*Requirement:* For the entries that follow, give the number of lines holding the string "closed" and nothing more.

Data excerpts:

===============

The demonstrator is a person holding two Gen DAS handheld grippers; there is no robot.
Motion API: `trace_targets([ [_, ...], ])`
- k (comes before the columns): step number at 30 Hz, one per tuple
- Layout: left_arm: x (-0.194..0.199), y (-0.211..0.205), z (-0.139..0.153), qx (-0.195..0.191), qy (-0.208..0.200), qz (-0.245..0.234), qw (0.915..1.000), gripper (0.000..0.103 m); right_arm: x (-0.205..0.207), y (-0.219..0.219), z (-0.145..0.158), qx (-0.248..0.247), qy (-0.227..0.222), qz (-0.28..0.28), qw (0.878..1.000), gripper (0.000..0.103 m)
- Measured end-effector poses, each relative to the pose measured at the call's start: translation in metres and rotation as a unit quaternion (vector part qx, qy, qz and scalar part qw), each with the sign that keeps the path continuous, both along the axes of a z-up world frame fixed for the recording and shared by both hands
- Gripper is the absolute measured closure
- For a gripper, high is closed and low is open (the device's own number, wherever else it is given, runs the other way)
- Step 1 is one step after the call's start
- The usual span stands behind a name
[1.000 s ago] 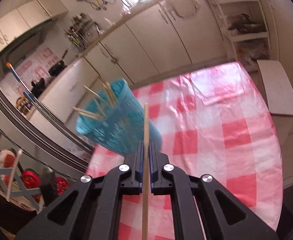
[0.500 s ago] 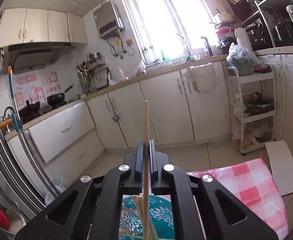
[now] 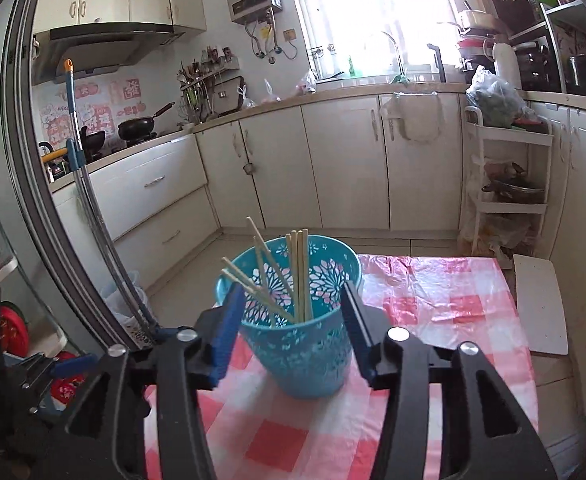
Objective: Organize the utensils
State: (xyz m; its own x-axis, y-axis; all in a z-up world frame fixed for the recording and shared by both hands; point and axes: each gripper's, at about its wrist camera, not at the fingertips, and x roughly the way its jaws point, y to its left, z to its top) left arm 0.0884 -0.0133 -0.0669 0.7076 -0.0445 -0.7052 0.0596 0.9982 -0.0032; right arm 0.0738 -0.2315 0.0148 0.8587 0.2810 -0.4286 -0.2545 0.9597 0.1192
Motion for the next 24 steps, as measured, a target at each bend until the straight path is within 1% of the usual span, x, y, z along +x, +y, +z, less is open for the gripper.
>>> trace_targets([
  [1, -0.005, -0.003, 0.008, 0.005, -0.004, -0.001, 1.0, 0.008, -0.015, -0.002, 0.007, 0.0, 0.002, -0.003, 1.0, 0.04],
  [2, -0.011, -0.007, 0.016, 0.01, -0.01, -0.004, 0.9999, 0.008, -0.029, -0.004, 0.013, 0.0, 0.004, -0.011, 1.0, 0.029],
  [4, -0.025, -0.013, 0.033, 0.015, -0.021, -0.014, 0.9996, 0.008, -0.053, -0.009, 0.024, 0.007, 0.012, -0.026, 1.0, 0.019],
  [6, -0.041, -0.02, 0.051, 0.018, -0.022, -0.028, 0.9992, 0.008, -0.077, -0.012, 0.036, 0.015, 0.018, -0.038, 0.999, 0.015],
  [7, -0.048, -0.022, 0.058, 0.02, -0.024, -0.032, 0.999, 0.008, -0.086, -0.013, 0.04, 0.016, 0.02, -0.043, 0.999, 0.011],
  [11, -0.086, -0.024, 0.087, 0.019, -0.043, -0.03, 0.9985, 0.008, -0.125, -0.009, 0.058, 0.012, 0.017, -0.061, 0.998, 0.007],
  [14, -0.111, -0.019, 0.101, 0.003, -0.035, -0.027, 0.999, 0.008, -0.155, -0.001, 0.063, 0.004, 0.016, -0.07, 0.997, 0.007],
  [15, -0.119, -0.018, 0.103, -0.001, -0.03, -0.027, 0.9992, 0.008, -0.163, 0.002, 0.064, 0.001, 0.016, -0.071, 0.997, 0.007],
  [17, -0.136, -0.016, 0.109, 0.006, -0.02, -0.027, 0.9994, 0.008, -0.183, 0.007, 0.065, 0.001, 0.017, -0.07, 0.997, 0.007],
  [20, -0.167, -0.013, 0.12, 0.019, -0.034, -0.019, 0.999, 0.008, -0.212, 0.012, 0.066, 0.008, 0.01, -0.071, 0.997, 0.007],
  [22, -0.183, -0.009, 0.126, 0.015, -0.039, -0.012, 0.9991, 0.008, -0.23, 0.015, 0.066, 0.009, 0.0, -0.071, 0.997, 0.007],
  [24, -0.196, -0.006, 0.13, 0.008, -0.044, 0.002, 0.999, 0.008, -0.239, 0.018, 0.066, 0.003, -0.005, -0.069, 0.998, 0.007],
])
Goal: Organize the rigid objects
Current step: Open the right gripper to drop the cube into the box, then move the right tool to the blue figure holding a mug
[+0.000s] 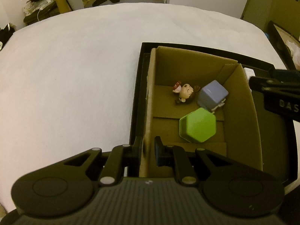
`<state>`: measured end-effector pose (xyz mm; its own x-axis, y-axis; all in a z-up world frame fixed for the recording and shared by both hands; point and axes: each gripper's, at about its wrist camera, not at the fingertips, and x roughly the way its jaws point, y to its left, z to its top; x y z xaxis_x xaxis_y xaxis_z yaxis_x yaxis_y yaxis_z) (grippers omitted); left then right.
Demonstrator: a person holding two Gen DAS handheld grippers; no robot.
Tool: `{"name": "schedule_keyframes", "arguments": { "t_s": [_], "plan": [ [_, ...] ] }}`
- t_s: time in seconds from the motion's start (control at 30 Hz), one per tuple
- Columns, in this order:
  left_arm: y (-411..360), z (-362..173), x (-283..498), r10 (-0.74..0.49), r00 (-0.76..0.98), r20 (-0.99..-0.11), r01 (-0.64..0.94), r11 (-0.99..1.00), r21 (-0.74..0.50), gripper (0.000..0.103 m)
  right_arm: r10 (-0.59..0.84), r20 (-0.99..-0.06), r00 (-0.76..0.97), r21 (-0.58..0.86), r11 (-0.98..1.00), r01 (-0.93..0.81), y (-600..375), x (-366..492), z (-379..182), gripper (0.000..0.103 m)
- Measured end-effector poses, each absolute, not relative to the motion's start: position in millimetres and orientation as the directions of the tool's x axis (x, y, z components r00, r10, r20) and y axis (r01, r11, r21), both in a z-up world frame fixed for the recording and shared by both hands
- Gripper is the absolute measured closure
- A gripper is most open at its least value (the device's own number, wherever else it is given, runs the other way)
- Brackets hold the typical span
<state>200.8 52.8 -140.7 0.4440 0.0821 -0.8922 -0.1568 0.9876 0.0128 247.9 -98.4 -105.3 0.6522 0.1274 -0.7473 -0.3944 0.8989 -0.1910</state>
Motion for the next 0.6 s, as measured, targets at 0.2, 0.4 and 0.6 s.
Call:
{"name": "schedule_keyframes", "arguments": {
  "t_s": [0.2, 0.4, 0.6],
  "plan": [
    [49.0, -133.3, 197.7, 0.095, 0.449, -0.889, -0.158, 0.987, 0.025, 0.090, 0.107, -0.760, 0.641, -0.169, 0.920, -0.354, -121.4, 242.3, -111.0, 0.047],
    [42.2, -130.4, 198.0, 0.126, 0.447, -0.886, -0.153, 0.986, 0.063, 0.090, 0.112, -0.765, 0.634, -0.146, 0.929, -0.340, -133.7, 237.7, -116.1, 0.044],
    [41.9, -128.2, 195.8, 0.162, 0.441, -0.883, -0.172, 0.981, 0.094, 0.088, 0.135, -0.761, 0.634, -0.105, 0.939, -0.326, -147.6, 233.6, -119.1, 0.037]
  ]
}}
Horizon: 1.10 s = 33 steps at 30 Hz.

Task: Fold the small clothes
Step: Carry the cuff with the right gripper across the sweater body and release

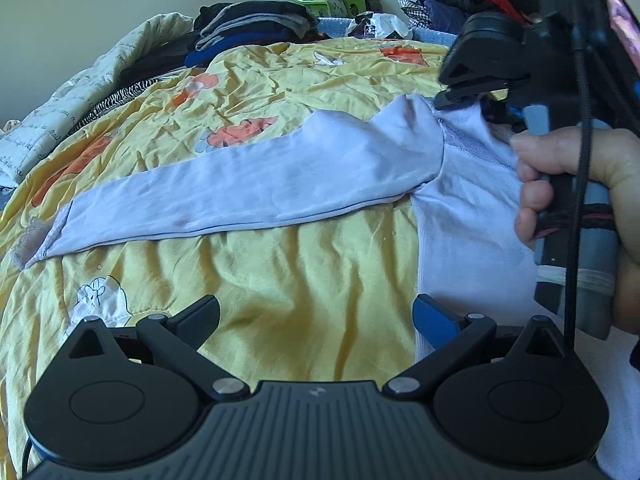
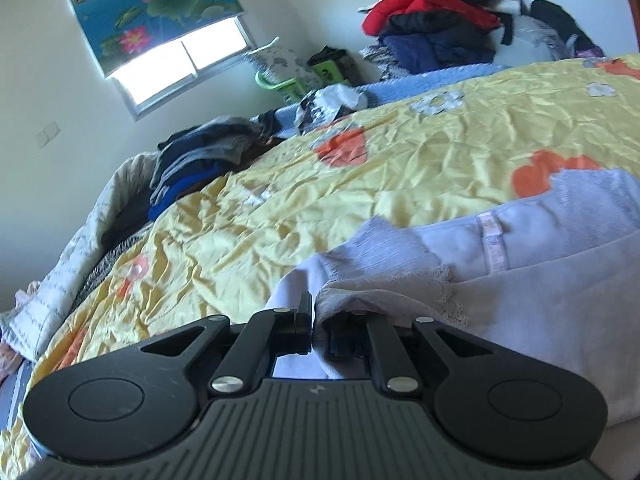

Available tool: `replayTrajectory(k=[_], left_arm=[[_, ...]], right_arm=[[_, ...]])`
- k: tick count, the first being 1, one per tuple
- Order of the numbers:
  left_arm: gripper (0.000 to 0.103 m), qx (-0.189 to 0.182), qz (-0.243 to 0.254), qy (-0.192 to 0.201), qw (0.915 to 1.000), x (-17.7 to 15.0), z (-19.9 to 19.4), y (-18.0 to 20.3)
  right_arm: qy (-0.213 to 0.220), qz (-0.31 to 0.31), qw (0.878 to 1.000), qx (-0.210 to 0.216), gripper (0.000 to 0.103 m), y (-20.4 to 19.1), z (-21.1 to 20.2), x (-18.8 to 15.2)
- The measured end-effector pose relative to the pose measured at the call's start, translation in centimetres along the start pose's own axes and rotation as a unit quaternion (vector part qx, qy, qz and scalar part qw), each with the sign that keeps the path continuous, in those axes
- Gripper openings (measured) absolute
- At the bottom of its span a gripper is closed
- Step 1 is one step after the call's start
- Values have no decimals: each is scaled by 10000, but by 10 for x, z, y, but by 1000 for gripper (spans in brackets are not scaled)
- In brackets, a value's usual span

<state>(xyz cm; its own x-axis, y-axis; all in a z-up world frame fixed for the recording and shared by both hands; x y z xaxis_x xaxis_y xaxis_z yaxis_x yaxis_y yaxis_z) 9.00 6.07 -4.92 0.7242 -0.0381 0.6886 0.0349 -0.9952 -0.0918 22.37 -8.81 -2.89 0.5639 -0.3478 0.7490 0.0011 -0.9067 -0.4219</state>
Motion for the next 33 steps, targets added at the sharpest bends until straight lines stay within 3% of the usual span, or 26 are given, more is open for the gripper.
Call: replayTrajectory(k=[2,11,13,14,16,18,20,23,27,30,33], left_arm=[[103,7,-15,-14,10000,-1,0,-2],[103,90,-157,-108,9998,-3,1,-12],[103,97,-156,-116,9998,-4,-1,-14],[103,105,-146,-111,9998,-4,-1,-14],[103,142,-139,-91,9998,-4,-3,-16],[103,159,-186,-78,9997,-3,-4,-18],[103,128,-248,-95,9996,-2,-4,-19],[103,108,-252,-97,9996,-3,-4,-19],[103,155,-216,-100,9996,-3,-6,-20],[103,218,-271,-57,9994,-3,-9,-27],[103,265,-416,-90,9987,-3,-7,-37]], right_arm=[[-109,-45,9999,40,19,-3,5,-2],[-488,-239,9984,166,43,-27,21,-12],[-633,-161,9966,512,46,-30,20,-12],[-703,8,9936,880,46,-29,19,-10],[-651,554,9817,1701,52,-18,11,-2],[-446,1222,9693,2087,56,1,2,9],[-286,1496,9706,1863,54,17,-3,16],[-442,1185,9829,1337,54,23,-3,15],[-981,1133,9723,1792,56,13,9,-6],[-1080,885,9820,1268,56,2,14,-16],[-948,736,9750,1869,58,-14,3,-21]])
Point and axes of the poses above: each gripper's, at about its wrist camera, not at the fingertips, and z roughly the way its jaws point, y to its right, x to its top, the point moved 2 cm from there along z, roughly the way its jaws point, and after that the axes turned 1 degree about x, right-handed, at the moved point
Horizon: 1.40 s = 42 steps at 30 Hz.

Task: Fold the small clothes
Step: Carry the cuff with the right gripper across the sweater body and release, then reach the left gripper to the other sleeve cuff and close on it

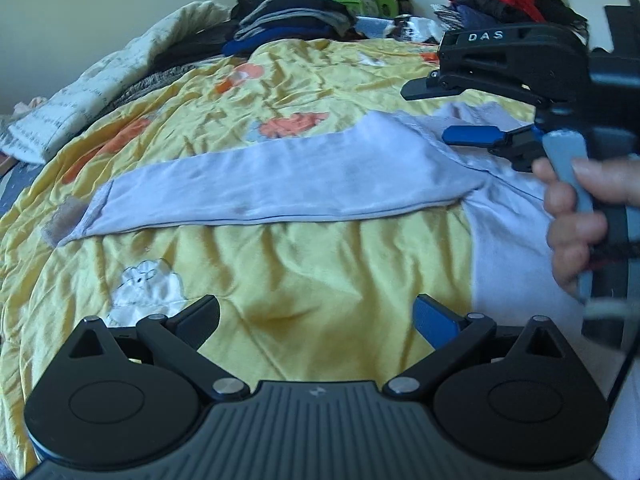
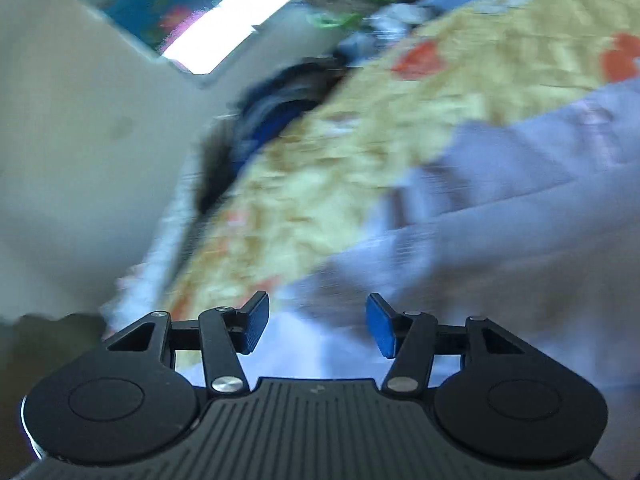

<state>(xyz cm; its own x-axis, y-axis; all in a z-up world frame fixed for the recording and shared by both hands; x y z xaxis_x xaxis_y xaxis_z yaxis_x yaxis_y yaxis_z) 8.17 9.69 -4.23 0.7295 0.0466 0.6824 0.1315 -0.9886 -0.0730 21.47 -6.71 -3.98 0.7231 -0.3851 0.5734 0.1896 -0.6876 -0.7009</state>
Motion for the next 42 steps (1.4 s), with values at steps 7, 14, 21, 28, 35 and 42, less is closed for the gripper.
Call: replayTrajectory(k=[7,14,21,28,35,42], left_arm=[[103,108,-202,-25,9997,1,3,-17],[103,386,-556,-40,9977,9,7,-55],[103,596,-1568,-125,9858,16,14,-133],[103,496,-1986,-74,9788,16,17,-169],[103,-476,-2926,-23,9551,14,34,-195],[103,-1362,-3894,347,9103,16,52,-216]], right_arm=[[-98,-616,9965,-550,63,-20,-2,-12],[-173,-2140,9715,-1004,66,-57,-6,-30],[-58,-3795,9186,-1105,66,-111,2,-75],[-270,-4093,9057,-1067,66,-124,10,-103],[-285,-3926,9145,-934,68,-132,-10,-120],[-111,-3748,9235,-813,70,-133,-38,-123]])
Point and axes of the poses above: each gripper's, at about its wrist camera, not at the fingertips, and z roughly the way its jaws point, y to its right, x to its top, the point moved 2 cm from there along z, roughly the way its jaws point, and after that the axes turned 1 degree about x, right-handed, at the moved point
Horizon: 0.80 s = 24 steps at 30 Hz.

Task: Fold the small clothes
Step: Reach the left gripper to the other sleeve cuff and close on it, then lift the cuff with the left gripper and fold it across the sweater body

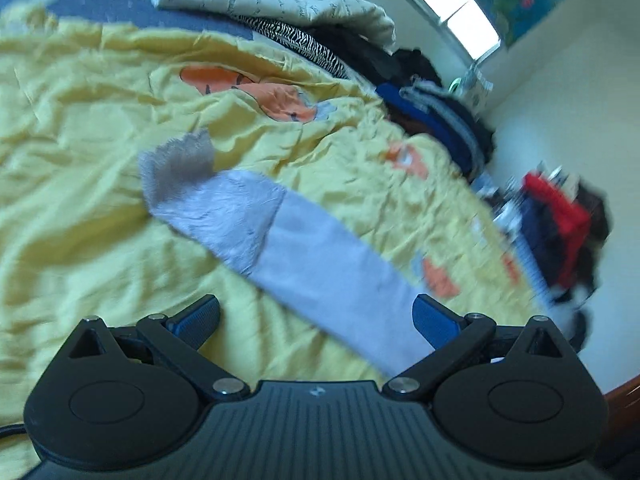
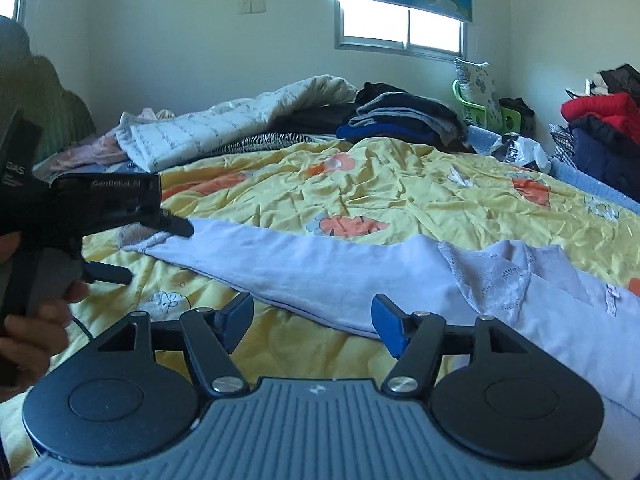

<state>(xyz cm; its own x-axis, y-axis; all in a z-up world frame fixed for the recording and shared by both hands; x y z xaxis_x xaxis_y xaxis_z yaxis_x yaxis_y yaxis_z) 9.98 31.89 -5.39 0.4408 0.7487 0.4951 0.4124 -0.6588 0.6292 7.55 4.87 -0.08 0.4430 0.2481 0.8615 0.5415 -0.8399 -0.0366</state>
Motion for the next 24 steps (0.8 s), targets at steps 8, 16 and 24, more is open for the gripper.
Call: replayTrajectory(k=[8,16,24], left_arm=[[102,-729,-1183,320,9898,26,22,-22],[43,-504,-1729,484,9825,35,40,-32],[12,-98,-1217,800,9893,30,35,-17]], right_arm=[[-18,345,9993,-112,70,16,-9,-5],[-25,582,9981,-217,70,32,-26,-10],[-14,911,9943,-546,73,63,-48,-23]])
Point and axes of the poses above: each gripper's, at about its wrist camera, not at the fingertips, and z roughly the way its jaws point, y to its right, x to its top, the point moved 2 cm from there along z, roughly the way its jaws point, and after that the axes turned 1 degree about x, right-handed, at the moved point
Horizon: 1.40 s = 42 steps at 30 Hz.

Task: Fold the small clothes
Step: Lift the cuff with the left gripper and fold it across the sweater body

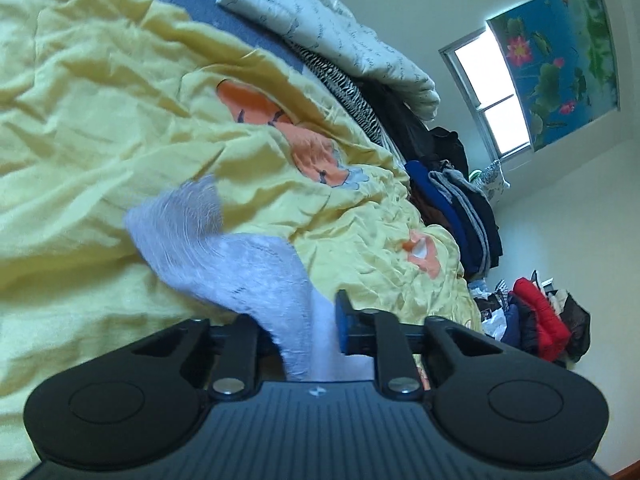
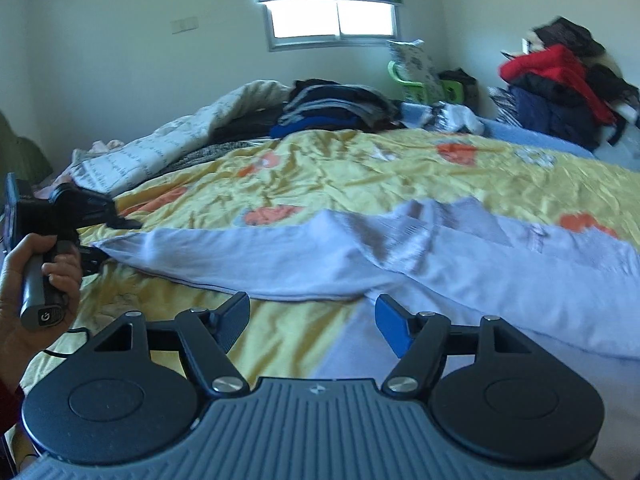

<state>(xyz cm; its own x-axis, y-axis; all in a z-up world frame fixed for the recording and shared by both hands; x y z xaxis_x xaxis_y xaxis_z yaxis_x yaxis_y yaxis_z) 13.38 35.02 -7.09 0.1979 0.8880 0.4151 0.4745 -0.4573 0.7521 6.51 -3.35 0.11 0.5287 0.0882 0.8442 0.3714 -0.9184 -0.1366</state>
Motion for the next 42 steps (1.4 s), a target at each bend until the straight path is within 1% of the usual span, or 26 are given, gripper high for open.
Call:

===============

*Solution to the problem:* 3